Assignment →
Each record below must come back exactly as written; its pictures must not.

Record set →
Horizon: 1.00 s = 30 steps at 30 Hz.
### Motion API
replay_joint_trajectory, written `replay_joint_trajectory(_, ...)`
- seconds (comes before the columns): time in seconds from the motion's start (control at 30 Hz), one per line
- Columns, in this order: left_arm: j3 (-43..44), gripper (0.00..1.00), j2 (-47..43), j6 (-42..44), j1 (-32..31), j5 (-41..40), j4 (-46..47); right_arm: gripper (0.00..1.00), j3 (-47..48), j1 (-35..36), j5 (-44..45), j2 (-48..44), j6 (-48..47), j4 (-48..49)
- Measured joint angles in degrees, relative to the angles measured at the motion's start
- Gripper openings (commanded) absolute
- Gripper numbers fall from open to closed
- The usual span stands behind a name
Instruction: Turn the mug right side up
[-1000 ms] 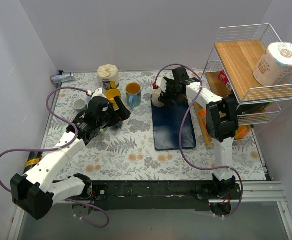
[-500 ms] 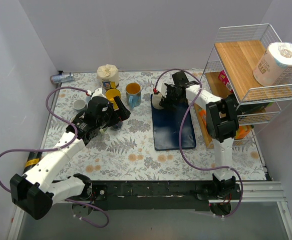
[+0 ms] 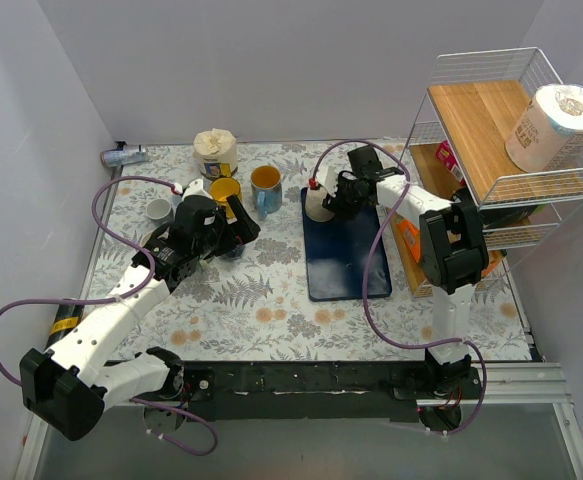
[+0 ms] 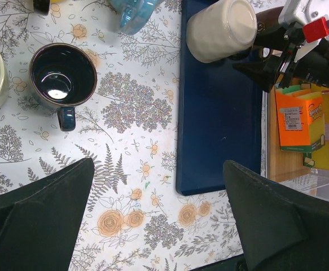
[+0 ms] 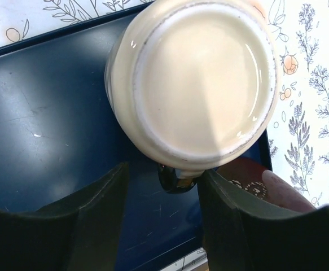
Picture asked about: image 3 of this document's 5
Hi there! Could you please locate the black can yellow label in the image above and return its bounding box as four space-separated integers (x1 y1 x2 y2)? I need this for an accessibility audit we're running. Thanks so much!
44 304 84 350

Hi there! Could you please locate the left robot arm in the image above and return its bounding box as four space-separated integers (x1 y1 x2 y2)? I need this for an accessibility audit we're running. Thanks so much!
19 195 260 441

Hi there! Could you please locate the black green package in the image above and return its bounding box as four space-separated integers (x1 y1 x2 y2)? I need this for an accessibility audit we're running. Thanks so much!
450 187 541 230

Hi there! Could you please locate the plastic bottle in corner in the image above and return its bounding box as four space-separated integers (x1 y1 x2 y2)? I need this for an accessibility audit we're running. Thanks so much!
100 144 149 168

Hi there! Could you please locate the grey white mug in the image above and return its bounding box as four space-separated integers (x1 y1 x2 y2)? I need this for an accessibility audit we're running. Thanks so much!
145 199 173 225

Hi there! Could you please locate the wrapped toilet paper roll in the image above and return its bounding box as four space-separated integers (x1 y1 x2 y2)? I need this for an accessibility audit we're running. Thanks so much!
505 84 583 173

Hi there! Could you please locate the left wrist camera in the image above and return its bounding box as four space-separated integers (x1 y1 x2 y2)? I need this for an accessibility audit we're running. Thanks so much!
182 178 213 199

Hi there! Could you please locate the dark blue small mug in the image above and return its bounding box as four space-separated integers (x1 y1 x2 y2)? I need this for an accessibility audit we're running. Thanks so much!
222 245 245 261

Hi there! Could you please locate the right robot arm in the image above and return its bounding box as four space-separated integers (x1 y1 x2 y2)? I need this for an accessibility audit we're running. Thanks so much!
302 140 489 398

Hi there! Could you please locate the light blue patterned mug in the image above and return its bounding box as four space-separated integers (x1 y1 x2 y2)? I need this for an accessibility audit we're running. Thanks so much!
250 165 282 220

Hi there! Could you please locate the white wire shelf rack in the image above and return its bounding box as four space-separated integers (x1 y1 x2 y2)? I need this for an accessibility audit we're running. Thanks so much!
383 46 583 301

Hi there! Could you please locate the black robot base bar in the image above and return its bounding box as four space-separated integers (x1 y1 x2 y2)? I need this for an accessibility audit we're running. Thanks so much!
125 359 487 424

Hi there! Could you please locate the yellow mug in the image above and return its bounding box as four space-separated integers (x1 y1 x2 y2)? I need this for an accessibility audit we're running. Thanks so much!
209 177 242 219

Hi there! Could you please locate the cream upside-down mug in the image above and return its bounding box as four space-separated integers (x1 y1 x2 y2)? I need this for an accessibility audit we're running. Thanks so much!
304 187 335 223

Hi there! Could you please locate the pink box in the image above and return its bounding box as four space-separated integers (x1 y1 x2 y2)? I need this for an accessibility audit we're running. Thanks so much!
435 140 465 185

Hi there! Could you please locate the pale green mug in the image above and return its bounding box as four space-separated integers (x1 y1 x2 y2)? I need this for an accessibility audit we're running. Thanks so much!
140 232 153 248

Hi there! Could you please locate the orange box front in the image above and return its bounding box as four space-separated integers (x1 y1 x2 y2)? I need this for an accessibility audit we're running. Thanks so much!
397 219 421 262

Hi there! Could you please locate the dark blue tray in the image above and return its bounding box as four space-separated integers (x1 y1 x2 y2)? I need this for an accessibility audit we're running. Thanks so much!
302 207 392 302

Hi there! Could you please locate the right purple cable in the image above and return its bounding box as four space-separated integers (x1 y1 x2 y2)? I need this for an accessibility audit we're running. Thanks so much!
308 139 488 435

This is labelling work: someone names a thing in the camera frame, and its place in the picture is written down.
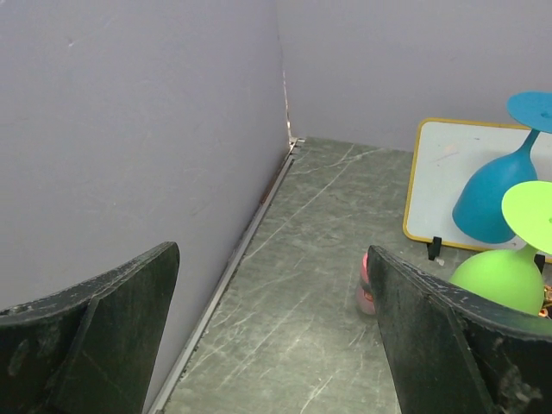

Exercise response →
Horizon: 1.00 s = 30 steps at 30 Hz.
### Motion API
replay_joint_trajectory, written `replay_joint_trajectory(_, ...)`
- seconds (comes before the columns): time in seconds from the motion's start (control at 30 Hz), one per line
- Columns, in this order: left_arm: j3 (-43..44), gripper (0.00..1.00), j2 (-47..43), j6 (-42..44), j1 (-32..31), j5 (-41..40), j4 (-46..47); right_arm: gripper (0.00..1.00), j3 (-47..48), j1 (-35..36), j5 (-44..45), j2 (-48..44), j6 (-48..47), j4 (-48..49)
- Measured joint angles in degrees, relative to the angles measured at the motion's start
- Gripper openings (commanded) absolute
- Gripper numbers fall from open to closed
- The usual span stands behind a name
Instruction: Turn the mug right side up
[-1000 ms] 
[-500 ms] 
[+0 ms] 
[+0 ms] 
[+0 ms] 
Picture asked about: image 3 of this document's 5
Hi there! Could you please locate the black can yellow label in the image above and return its bounding box as four space-separated integers (x1 y1 x2 y2)? I need this for an accessibility audit we're running. Thanks so much!
44 304 84 350

Hi there! Could you please locate the left robot arm in the image above and return its bounding box as four space-separated integers (x1 y1 x2 y2)? I need this for an accessibility audit we're running. Thanks so much!
19 195 260 441

Hi there! Could you please locate the black green package in the image above and return its bounding box as four space-separated integers (x1 y1 x2 y2)? I need this for an accessibility audit we're running. Thanks so much!
450 187 541 230

Hi there! Could you please locate the plastic bottle in corner in the image above and return its bounding box as four space-separated integers (x1 y1 x2 y2)? I need this for an accessibility audit we're running. Thanks so much!
100 144 149 168

Hi there! Could you please locate the grey white mug in the image above and return its bounding box as four space-separated integers (x1 y1 x2 y2)? I need this for an accessibility audit we're running. Thanks so much!
145 199 173 225

Hi there! Could you please locate the wrapped toilet paper roll in the image above and return its bounding box as four space-separated integers (x1 y1 x2 y2)? I need this for an accessibility audit we're running. Thanks so much!
505 84 583 173

Hi there! Could you please locate the left wrist camera in the image above and return its bounding box as four space-separated integers (x1 y1 x2 y2)? I need this for an accessibility audit we're running. Thanks so much!
182 178 213 199

Hi there! Could you please locate the dark blue small mug in the image above and return its bounding box as four space-separated integers (x1 y1 x2 y2)? I need this for an accessibility audit we're running. Thanks so much!
222 245 245 261

Hi there! Could you please locate the right robot arm in the image above and return its bounding box as four space-separated integers (x1 y1 x2 y2)? I need this for an accessibility audit we're running. Thanks so much!
302 140 489 398

Hi there! Could you please locate the light blue patterned mug in the image above and return its bounding box as four space-separated integers (x1 y1 x2 y2)? I need this for an accessibility audit we're running. Thanks so much!
250 165 282 220

Hi there! Could you please locate the white wire shelf rack in the image above and return its bounding box as four space-separated integers (x1 y1 x2 y2)? I need this for an accessibility audit we're running. Thanks so much!
383 46 583 301

Hi there! Could you please locate the black robot base bar in the image above and return its bounding box as four space-separated integers (x1 y1 x2 y2)? I need this for an accessibility audit we're running. Thanks so much!
125 359 487 424

Hi there! Could you please locate the yellow mug in the image above and return its bounding box as four space-separated integers (x1 y1 x2 y2)? I need this for an accessibility audit we're running. Thanks so much!
209 177 242 219

Hi there! Could you please locate the cream upside-down mug in the image above and return its bounding box as four space-separated integers (x1 y1 x2 y2)? I need this for an accessibility audit we're running. Thanks so much!
304 187 335 223

Hi there! Could you please locate the pink box in the image above and return its bounding box as four space-separated integers (x1 y1 x2 y2)? I need this for an accessibility audit we're running. Thanks so much!
435 140 465 185

Hi there! Could you please locate the pale green mug in the image above and return its bounding box as four space-separated integers (x1 y1 x2 y2)? I need this for an accessibility audit we're running. Thanks so much!
140 232 153 248

Hi there! Could you please locate the orange box front in the image above and return its bounding box as four space-separated integers (x1 y1 x2 y2)? I need this for an accessibility audit we're running. Thanks so much!
397 219 421 262

Hi there! Could you please locate the dark blue tray in the image above and return its bounding box as four space-separated integers (x1 y1 x2 y2)? I need this for an accessibility audit we're running. Thanks so much!
302 207 392 302

Hi there! Could you please locate the right purple cable in the image above and return its bounding box as four space-separated integers (x1 y1 x2 y2)? I need this for an accessibility audit we're running. Thanks so much!
308 139 488 435

This is labelling work: someone names a thing in the camera frame, and its place in the picture is written down.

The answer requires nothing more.